Description of the task
The output should contain the listing word for word and no pictures.

# # # # #

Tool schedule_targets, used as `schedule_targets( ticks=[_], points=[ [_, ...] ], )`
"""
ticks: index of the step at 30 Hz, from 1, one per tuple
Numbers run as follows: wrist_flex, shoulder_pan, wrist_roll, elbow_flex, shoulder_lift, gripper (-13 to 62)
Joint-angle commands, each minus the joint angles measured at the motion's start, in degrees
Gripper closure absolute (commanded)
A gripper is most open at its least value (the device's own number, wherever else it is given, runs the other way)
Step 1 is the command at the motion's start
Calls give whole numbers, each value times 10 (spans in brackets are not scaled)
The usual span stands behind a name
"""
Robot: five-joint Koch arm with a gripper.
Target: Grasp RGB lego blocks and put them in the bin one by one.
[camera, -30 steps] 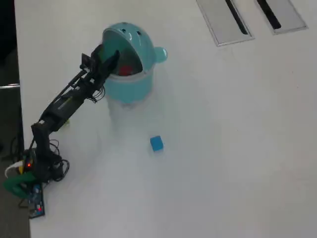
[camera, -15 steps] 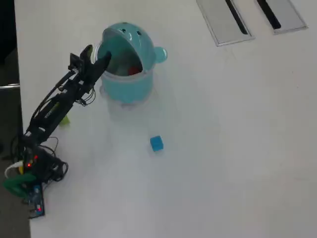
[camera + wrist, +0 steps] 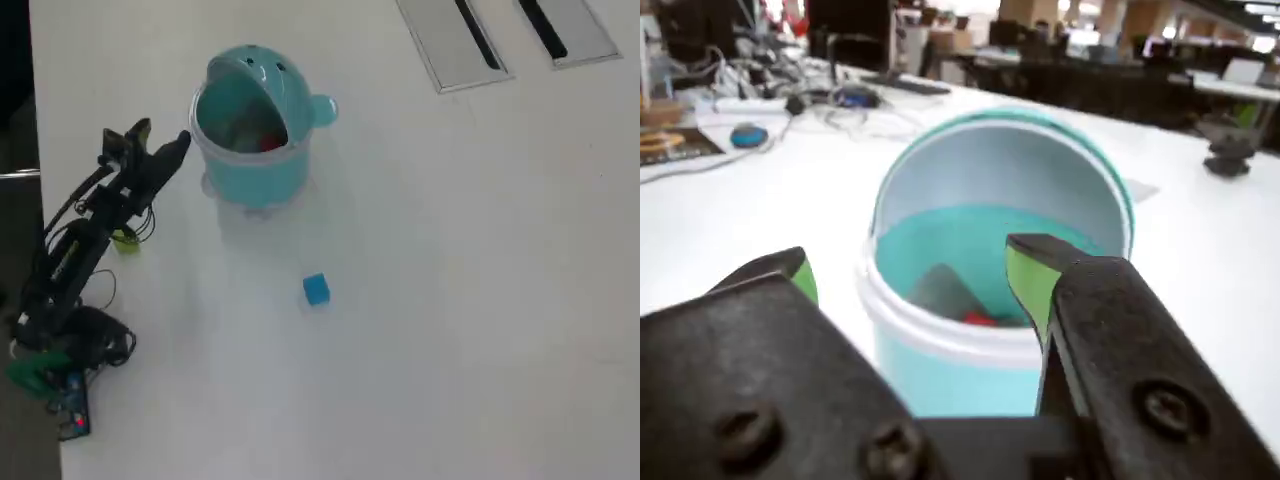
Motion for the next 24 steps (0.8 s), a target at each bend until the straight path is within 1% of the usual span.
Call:
schedule_targets(
  ticks=[1,11,13,17,22,24],
  points=[
    [-2,-10,0,-3,41,155],
    [106,-81,1,139,159,149],
    [132,-101,6,142,166,154],
    [163,-103,14,147,171,157],
    [283,-149,13,137,176,156],
    [294,-156,14,130,176,156]
  ],
)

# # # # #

Exercise solution
Tool schedule_targets, used as `schedule_targets( ticks=[_], points=[ [_, ...] ], )`
"""
ticks: index of the step at 30 Hz, from 1, one per tuple
Numbers run as follows: wrist_flex, shoulder_pan, wrist_roll, elbow_flex, shoulder_lift, gripper (-13 to 62)
Joint-angle commands, each minus the joint angles measured at the motion's start, in degrees
Gripper closure absolute (commanded)
A gripper is most open at its least value (the device's own number, wherever else it is given, runs the other way)
Step 1 is the command at the motion's start
Calls give whole numbers, each value times 10 (spans in brackets are not scaled)
The usual span stands behind a name
"""
Robot: five-joint Koch arm with a gripper.
Target: Grasp RGB lego blocks and put them in the bin one by one.
[camera, -30 steps] 
[camera, -15 steps] 
[camera + wrist, +0 steps] 
Motion for the next 24 steps (0.8 s), a target at each bend until the straight path is within 1% of the usual span.
Call:
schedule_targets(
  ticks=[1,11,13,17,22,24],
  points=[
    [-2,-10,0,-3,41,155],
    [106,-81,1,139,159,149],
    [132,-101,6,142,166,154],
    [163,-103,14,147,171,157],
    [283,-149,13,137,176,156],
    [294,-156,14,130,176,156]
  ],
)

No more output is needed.